Celina Modesto / Érico Fabres / 25 de maio de 2018
Foto: Reprodução
Frutas, legumes e verduras duram até amanhã em todo o Estado. Essa é a estimativa da Associação de Supermercados da Paraíba (ASPB), que registra, desde ontem, estabelecimentos sem itens como batata, tomate, cebola, uva e manga. A Associação Brasileira de Supermercados (Abras) confirmou que a Paraíba está entre os treze estados já desabastecidos de produtos perecíveis. A preocupação agora é com o setor de frigorífico. Enquanto isso, supermercados limitam a compra de produtos por cliente, a exemplo da rede Carrefour.

De acordo com estimativa do superintendente da ASPB, Damião Evangelista, os supermercados estão trabalhando com o que ainda resta no estoque e o setor de hortifruti foi o primeiro a sofrer com a greve dos caminhoneiros porque o abastecimento é diário. “Associados que costumam fazer promoções de itens de hortifruti nos fins de semana já me afirmaram que suspenderam por enquanto por falta de produto”, comentou. A preocupação com relação ao setor frigorífico é no sentido de também ser produto perecível, embora com reposição de estoque em menor frequência do que as frutas, legumes e verduras.

“Alguns estabelecimentos compram carnes a cada dois dias. As redes maiores, a cada seis dias. Então, estamos trabalhando para ver como vão ser os próximos dias e em alguns supermercados já está faltando carne. Creio que produtos de açougue duram no máximo até segunda-feira nos supermercados da Paraíba”, frisou Evangelista.

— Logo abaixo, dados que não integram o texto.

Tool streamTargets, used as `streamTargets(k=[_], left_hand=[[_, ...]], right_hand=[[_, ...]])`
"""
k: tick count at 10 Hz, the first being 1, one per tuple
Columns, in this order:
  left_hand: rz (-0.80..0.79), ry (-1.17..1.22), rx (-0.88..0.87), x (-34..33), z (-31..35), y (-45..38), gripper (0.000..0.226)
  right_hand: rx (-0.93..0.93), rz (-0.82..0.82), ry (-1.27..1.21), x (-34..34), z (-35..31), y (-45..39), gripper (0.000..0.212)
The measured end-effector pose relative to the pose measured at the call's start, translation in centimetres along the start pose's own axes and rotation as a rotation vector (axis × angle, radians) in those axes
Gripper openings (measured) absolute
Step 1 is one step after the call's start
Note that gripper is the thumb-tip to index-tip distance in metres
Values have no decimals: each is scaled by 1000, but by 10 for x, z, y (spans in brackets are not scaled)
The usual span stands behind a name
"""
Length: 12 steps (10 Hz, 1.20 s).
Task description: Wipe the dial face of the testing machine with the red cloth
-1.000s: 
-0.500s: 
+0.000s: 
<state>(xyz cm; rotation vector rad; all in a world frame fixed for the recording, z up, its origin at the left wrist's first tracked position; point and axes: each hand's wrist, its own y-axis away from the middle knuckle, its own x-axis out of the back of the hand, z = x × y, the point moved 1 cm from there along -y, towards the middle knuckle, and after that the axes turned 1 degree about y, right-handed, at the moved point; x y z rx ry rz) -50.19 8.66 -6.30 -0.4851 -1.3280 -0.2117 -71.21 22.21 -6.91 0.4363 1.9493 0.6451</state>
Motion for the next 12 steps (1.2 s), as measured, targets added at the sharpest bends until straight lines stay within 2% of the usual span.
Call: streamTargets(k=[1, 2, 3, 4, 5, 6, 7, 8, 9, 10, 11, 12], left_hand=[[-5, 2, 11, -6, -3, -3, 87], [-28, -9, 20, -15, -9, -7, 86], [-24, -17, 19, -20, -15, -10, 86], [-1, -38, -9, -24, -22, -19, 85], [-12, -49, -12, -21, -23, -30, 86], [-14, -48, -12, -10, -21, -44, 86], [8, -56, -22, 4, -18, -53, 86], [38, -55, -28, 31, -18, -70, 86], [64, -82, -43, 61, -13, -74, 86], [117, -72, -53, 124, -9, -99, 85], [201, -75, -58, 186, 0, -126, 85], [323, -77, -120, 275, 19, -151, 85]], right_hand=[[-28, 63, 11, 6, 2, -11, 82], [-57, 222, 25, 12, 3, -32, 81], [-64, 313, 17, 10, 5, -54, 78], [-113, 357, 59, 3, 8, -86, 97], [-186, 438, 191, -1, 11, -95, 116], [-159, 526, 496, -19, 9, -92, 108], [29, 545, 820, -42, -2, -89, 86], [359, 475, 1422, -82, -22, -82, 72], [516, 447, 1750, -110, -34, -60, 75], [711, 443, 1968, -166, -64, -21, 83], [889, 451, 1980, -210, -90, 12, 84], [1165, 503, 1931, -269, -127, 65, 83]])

Por meio de nota, a Abras informou que, em relação aos preços, está buscando sensibilizar o Governo Federal para que uma solução seja tomada imediatamente a fim de que a população não sofra com uma eventual elevação nos preços. Ainda, conforme a Abras, não há estimativas de perdas e prejuízos causados pela greve.

De acordo com a Abras, os supermercados possuem um estoque médio de produtos não perecíveis e, por enquanto, não identificou problemas relacionados a itens como arroz, feijão, entre outros.

“Por exemplo, os produtores de arroz em sua maioria estão em Santa Catarina e Rio Grande do Sul. Os produtores de carne também estão na região Sul, a exemplo de Sadia e Perdigão. No caso dos hortifrutis, a maior produção de batata é em Minas Gerais e na Chapada. Esse escoamento da produção é mais demorado para cá do que para quem está no Sul e Sudeste. Temos alguns fornecedores próximos, mas a maior parte dos produtos vem de fora, por isso o Nordeste tende a sofrer mais com a reposição”, explicou Damião Evangelista.